The mysterious and secretive figure of Alan Turing has undergone something of a political and cultural renaissance in the UK over the past few years. A young mathematic prodigy, Oxford graduate, and cryptographer par excellence, he was ushered into the ultra top secret Bletchley Park programme during the Second World War and tasked with the impossible: to break the German military codes through a captured sequencer which could potentially offer billions of responses to any clandestine communication. Socially incompetent and ruthlessly dedicated, Turing willingly threw himself into the arena of cerebral combat, along the way erecting much of the intellectual and theoretical infrastructure of the modern computing world. But as a closeted homosexual his treatment at the hands of the authorities in the post-war period should cause the great British bulldog to hang its head in shame, with he and his team’s contribution to the continuation of civilisation remaining cloaked for over half acentury due to the Official Secrets Act. Former Prime Minister Gordon Brown would later make an official public apology on behalf of the British government for “the appalling way he was treated,” while the Queen granted him a posthumous pardon on Christmas Eve 2013.
As the subject for a film, it seemed inevitable that Turing’s life would be programmed for the silver screen as a prestige, quintessentially ‘British’ picture with a positive domestic and international draw, enabling top ranked British character actors to emote and entertain for God and Country.With his nervous, stuttering fragility, The Imitation Game‘s star Benedict Cumberbatch brings a querying aloofness to the role of Turing, his slow transformation from cypher to decoded character anchoring the historical film with a welcome sense of humanity.
It’s a film of collegiate contest rather than more overtly exciting wartime heroics, with Keira Knightley’s spiky portrayal of cryptanalysist Joan Clarke giving a softer focus to the interpersonal relationships between the predominantly male cast. Clarke was a forerunner for feminism whose true life persona was critical in the success of the mission, yet did not enjoy the same privileges or pay of her colleagues, marking her as another outsider able to sympathise and eventually harmonise with Turing. Able support for the leading pair is supplied in the form of Charles Dance, Rory Kinnear and Matthew Goode, with Mark Strong’s MI5 agent’s grasp of deflecting dialogue as sharp as his Savile Row pinstripe suit.
Director Morten Tyldum (hot off the international recognition for 2011’s Headhunters) weds the macro with the micro when it comes to covert and clandestine concerns, interweaving Turing’s self-shamed sexuality with a need for secrecy and obfuscation regarding the personal and the political. The production design and period detail are as impeccable as you’d expect from the plucky British artisans assembled, who create a convincing environment through which the cryptic mission narrative can generate excitement and empathy, as the whirring gears and clicking pistons of the enigma machine keep the plot powering to victory. The script is admittedly wounded on occasion by the odd cliché here and there: inspirational speeches about being unique and special are deployed to recruit one character on moral grounds and are then repeated to that same character in a emotionally bombarding coda, while an inevitable drama-detonating deadline from haughty superiors is only obliterated by an unexpected breakthrough inspired by a seemingly unrelated incident.
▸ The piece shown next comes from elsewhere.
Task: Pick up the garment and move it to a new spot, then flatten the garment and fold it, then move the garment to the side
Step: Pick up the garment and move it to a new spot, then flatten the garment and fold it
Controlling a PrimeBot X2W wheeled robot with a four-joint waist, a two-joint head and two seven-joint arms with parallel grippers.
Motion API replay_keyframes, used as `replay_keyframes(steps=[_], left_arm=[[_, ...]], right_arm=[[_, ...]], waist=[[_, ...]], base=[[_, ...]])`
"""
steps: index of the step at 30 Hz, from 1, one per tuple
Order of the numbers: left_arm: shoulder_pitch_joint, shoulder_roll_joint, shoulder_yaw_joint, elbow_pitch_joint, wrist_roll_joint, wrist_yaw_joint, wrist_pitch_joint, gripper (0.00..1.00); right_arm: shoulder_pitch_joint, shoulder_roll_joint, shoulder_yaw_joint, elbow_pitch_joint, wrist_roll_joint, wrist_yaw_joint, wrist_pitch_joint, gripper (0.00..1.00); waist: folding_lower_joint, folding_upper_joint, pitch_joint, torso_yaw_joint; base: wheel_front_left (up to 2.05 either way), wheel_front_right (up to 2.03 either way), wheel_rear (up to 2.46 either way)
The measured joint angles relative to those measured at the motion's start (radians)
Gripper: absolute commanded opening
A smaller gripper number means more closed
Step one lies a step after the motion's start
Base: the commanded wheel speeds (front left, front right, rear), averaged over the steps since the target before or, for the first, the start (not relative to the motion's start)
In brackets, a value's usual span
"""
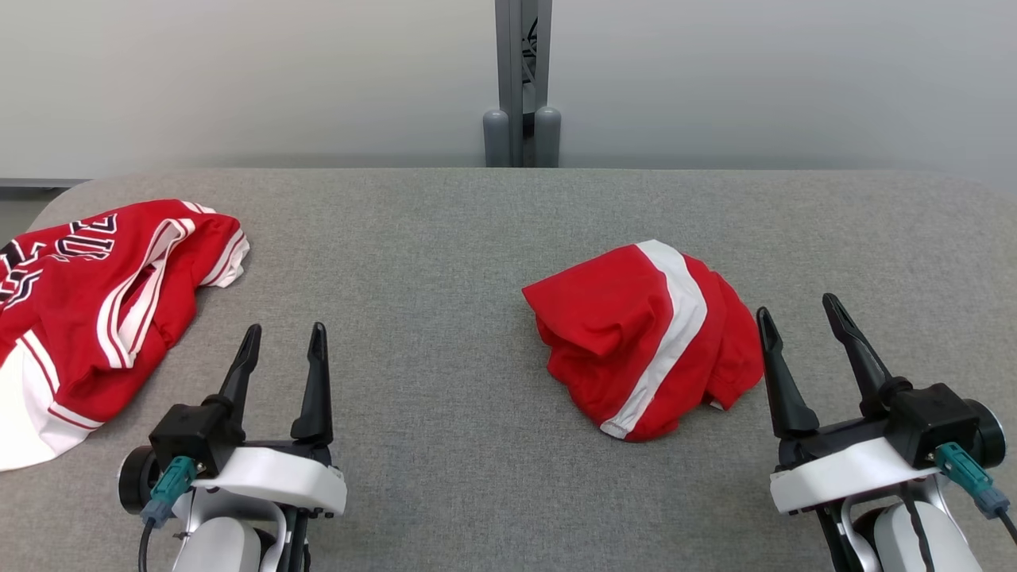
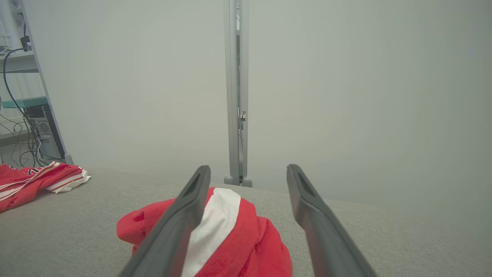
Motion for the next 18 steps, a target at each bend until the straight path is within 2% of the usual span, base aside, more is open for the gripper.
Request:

It’s no mystery why the film won the People’s Choice Award at this years Toronto International Film Festival, given its powerful processing of historical drama and strong performances. The Imitation Game seems destined to repeat the operation here as the opening gala presentation of the London Film Festival, appropriately honouring the memory of a man without whom we possibly wouldn’t have the widespread dissemination of devices that enabled you to crack this cryptic review.